A sus 33 años, el joven madrileño se ha vuelto a convertir en un estudiante. En 2010 optó por estudiar Relaciones Laborales y Recursos Humanos en la Universidad Complutense de Madrid. Una formación que eligió ya que ofrecía muchas salidas y que le pudo dar estabilidad laboral durante ocho años: "Hasta que llegó un punto en que me cansé y decidí cambiar de profesión", confesó recientemente en una entrevista para La Voz de Galicia.

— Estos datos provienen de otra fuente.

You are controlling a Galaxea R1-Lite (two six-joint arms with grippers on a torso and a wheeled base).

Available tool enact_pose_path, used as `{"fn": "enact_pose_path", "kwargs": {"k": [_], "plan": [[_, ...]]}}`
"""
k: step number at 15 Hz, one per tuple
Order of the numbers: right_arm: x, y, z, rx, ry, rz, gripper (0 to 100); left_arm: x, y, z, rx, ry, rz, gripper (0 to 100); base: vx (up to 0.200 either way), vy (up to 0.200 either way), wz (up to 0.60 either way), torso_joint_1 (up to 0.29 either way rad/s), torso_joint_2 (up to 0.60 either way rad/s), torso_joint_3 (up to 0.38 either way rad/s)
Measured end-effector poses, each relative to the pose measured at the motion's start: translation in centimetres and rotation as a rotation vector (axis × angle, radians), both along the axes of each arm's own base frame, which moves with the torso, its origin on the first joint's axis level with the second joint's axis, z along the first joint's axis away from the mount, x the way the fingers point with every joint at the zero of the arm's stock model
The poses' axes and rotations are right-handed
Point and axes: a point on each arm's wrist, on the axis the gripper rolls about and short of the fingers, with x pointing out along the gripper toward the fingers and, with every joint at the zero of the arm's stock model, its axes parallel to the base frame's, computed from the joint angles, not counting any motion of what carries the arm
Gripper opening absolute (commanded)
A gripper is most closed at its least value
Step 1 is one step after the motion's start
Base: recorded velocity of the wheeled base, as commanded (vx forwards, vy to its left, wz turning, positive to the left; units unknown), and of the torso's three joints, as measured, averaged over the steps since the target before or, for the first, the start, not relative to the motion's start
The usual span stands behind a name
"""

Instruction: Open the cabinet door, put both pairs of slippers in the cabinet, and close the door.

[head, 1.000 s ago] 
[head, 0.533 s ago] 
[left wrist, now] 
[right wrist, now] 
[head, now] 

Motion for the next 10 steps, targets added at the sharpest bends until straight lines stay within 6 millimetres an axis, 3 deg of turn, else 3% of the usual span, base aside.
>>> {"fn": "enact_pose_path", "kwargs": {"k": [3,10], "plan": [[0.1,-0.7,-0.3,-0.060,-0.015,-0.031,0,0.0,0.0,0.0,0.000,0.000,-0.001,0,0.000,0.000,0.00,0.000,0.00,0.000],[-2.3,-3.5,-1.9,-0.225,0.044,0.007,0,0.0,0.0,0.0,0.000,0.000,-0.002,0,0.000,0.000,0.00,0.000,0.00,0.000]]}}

Como la gran mayoría, Óscar pensaba que la mejor opción era estudiar una carrera universitaria: "La FP estaba peor vista que una formación universitaria. Nunca me dijeron que tenía que ir a la universidad, pero yo sentí que había que estudiar una carrera". Y a día de hoy, estudia una FP superior de Administración de Sistemas Informáticos en Red.
A pesar de que la carrera no le apasionó, le dio estabilidad, un buen salario, consideración, sin embargo, no fue suficiente: "No me llenaba el trabajo. Muchas veces estaba agobiado, con ataques de ansiedad en ocasiones... Y dije: ‘'Para estar así, lo dejo'".
Aunque, ese trabajo le brindó la oportunidad de entrevistar a muchos informáticos y le despertó un interés en ese sector. "Sabes cómo está el mercado, las condiciones que tienen los candidatos a un empleo, ves que es un mercado en el que hay mucha demanda de perfiles, con muchas salidas y buenas condiciones laborales", cuenta el estudiante.
Tomar la decisión de dejar su trabajo y volver a estudiar no fue sencillo, sin embargo, su empresa y el actual becario llegaron a un acuerdo e incluso le animaron a estudiar. Y con indemnización y paro, Óscar pudo apuntarse a una FP superior de Administración de Sistemas Informáticos y con un máster de ciberseguridad.
La formación incluía tres meses de prácticas obligatorias y a Óscar le surgió enseguida la oportunidad. Actualmente, compagina los estudios de FP con el máster y las prácticas no remuneradas, y asegura que no se arrepiente de nada: "Y eso que todavía no puedo decir que haya sido un buen cambio, porque aún no lo sé. No tengo un trabajo. Salga o no salga, no me arrepiento. Me siento orgulloso de intentarlo", finaliza el treintañero.